E choviam denúncias, desde troca de favores para obtenção de emprego para ex-mulher até envolvimento em assassinato de companheiros, sem que uma só delas viesse a ser confirmada e, mais ainda, as matérias relacionadas ao não envolvimento mereceram, no máximo, duas ou três linhas escondidas no meio daquilo que se convencionou chamar jornal.

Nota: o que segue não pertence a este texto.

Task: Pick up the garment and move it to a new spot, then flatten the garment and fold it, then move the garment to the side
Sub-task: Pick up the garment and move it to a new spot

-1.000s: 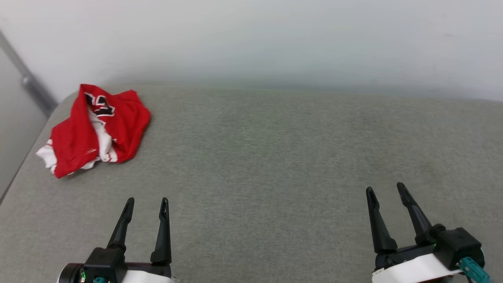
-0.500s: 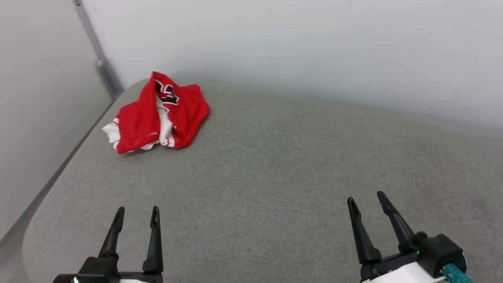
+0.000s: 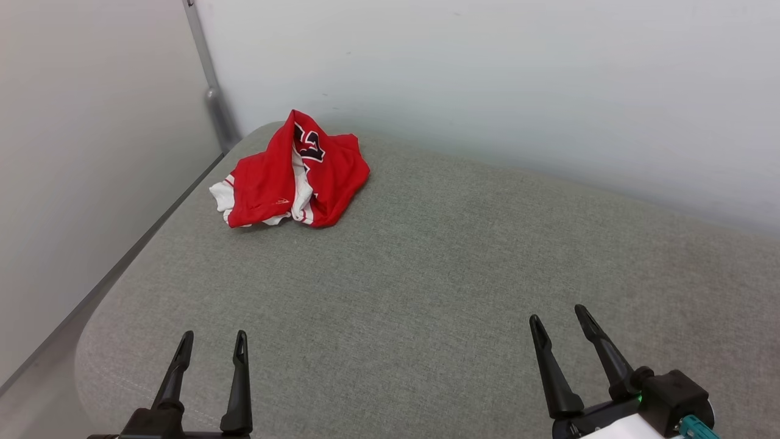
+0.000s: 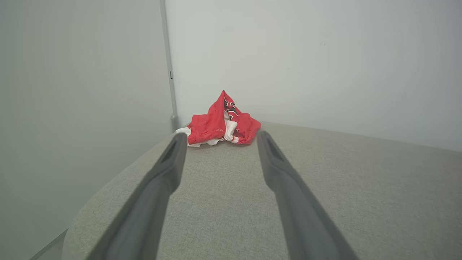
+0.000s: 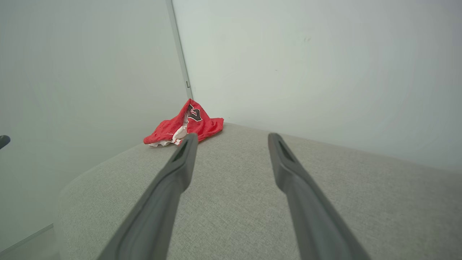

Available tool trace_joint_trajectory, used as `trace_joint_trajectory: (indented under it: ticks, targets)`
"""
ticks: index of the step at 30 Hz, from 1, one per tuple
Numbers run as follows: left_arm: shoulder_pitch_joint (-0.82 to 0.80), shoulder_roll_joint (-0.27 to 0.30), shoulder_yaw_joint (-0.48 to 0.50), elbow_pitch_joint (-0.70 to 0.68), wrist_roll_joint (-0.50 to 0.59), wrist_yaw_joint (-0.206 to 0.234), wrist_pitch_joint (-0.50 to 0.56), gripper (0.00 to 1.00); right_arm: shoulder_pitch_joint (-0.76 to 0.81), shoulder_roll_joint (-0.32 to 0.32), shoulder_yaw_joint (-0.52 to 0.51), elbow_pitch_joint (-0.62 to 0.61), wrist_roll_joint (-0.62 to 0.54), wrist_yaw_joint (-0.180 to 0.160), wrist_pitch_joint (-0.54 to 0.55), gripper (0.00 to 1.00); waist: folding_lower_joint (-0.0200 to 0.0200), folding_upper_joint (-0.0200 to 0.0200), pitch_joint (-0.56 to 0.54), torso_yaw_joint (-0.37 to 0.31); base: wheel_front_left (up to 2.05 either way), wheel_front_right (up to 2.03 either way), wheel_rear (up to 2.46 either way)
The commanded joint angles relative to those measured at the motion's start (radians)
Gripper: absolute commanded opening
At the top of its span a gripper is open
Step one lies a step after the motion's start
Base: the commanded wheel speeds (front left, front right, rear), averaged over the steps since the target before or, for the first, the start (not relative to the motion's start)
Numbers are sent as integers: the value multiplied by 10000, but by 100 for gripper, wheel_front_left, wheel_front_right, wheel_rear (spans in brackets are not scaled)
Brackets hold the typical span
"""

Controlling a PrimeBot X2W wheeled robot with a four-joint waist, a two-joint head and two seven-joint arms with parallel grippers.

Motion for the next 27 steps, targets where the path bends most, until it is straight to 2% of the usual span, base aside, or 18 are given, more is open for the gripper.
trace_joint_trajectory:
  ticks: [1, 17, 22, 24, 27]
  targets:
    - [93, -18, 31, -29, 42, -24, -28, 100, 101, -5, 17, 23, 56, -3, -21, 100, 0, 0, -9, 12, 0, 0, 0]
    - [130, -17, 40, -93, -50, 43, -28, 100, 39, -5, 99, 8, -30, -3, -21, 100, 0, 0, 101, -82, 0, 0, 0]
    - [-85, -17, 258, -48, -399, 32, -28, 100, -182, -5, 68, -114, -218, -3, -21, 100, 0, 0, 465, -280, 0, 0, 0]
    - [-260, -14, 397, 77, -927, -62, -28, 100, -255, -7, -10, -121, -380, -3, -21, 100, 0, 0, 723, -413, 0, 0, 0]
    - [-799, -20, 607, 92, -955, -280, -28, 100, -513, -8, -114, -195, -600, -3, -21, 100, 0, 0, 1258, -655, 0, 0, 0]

À nossa mídia pareceu ser fácil acreditar que pronunciamento de procurador equivalia a sentença, e poderíamos perder dias aqui desfiando o rosário de absurdos jurídicos cometidos em nome da ética elitista midiática. Não é o que me interessa, até porque as OAB de São Paulo e Mato Grosso do Sul, contrariando a absoluta maioria de seus representados, e mais ainda arvorando-se no direito de sobrepor-se à vontade da população, sugeriram, por duas vezes, como entidade da sociedade civil, o impeachment do presidente que mais tarde seria reeleito pela maioria da população. Também não é importante, visto que as eleições para as regionais mostraram a vontade de grande parte dos advogados.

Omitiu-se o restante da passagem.